1) Le Droit européen confirme le principe de la liberté religieuse et de l’immunité canonique
En Europe, la liberté religieuse fait partie des droits les plus fondamentaux, rappelés dans plusieurs textes, à commencer par l’article 9 de la Convention Européenne des Droits de l’Homme (CEDH) et l’article 10 de la Charte des droits fondamentaux de l’Union européenne, les deux textes rédigés dans des termes similaires quand il s’agit de réaffirmer le principe de la liberté religieuse de chacun.
a- L’article 9 de la CEDH précise : « Toute personne a droit à la liberté de pensée, de conscience et de religion ; ce droit implique la liberté de changer de religion ou de conviction, ainsi que la liberté de manifester sa religion ou sa conviction individuellement ou collectivement, en public ou en privé, par le culte, l’enseignement, les pratiques et l’accomplissement des rites » (Rappel très fort du Principe de la liberté religieuse).
La liberté de manifester sa religion ou ses convictions ne peut faire l'objet d'autres restrictions que celles qui, prévues par la loi, constituent des mesures nécessaires, dans une société démocratique, à la sécurité publique, à la protection de l'ordre, de la santé ou de la morale publiques, ou à la protection des droits et libertés d'autrui » (Les exceptions au Principe).
b- L’article 10 de la Charte européenne confirme dans les mêmes termes la liberté religieuse : « Toute personne a droit à la liberté de pensée, de conscience et de religion. Ce droit implique la liberté de changer de religion ou de conviction, ainsi que la liberté de manifester sa religion ou sa conviction individuellement ou collectivement, en public ou en privé, par le culte, l’enseignement, les pratiques et l’accomplissement des rites » (Toujours le Principe).

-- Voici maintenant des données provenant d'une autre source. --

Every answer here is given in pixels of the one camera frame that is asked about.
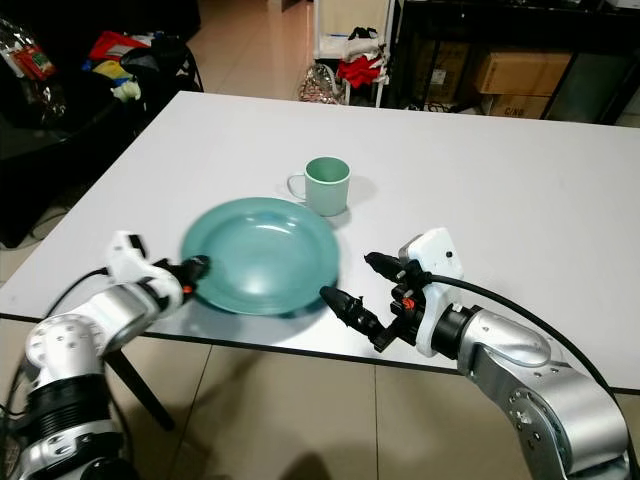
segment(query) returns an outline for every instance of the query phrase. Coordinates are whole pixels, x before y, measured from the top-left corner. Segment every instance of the tile floor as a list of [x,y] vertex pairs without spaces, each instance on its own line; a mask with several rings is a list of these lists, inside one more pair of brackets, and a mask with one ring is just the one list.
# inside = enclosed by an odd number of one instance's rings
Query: tile floor
[[[203,0],[190,41],[205,89],[294,99],[313,4]],[[0,252],[0,285],[37,245]],[[30,325],[0,322],[0,392]],[[109,375],[145,480],[529,478],[511,427],[458,376],[138,338],[125,350],[177,427]],[[636,444],[640,398],[621,395]]]

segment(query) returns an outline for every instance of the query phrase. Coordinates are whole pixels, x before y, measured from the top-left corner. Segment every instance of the teal plate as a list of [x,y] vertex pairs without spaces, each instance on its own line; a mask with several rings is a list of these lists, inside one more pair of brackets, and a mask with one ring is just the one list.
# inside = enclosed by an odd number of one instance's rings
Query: teal plate
[[192,255],[211,259],[198,297],[235,313],[297,310],[338,278],[338,244],[328,222],[275,198],[243,198],[209,210],[182,244],[182,258]]

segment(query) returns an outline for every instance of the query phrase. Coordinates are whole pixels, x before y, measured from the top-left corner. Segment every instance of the green mug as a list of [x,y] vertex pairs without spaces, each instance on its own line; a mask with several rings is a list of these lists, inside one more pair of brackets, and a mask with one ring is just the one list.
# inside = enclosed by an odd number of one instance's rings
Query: green mug
[[[349,191],[349,165],[339,158],[314,158],[304,169],[304,173],[294,173],[287,178],[291,194],[307,202],[307,206],[323,217],[331,217],[347,208]],[[304,193],[293,188],[293,179],[304,177]]]

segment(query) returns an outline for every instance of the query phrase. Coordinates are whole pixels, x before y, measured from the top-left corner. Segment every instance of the white table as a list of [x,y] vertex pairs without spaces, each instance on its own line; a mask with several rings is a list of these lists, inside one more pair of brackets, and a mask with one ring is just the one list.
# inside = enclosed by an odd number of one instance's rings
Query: white table
[[[363,255],[396,254],[414,235],[446,226],[466,279],[546,319],[613,386],[640,389],[639,153],[633,129],[181,93],[0,289],[0,311],[43,315],[67,285],[104,265],[117,229],[140,233],[150,258],[178,260],[186,230],[203,212],[241,197],[291,199],[287,175],[333,155],[353,172],[350,208],[331,219],[341,249],[338,286],[364,295],[381,320],[392,318],[392,285]],[[104,286],[90,280],[66,305]],[[151,332],[454,367],[400,340],[376,354],[326,308],[270,318],[192,302]]]

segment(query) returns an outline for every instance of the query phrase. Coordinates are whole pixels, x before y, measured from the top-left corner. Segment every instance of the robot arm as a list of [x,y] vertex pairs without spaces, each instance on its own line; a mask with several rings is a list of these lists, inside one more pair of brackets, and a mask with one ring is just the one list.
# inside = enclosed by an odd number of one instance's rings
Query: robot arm
[[332,287],[320,293],[338,318],[366,335],[378,352],[397,337],[426,356],[440,353],[456,360],[460,373],[514,426],[535,480],[629,478],[622,413],[592,378],[563,360],[553,339],[483,308],[465,308],[457,288],[426,281],[431,274],[462,278],[445,229],[416,237],[399,258],[370,253],[365,259],[398,283],[391,304],[396,318],[388,327],[361,298]]
[[191,298],[208,264],[198,256],[152,265],[138,236],[116,234],[107,267],[114,285],[43,320],[27,337],[31,391],[13,428],[23,453],[12,478],[137,478],[118,458],[122,438],[110,418],[101,358]]

c- La Cour Européenne des Droits de l’Homme (CEDH) a jugé, à l’unanimité, le 19 février 2019, dans son arrêt de principe rendu dans l’affaire Tothpal et Szabo contre la Roumanie (requêtes numéros 28617/13 et 50919/13), qu’il y avait eu violation de l’article 9 (droit à la liberté de religion) de la Convention Européenne des Droits de l’Homme. L’affaire concernait deux condamnations pénales roumaines pour exercice illégal de la prêtrise : « Des mesures d’État favorisant un dirigeant d’une communauté religieuse divisée ou visant à contraindre la communauté à se placer sous une direction unique, constituent une atteinte à la liberté de religion. Dans une société démocratique, l’État n’a pas à prendre des mesures pour garantir que les communautés religieuses demeurent ou soient placées sous une autorité unique ».
Au-delà de la liberté religieuse réaffirmée, c’est le principe de l’immunité canonique qui est aussi confirmée à savoir que les affaires concernant la Religion ne peuvent pas être réglées par les Etats.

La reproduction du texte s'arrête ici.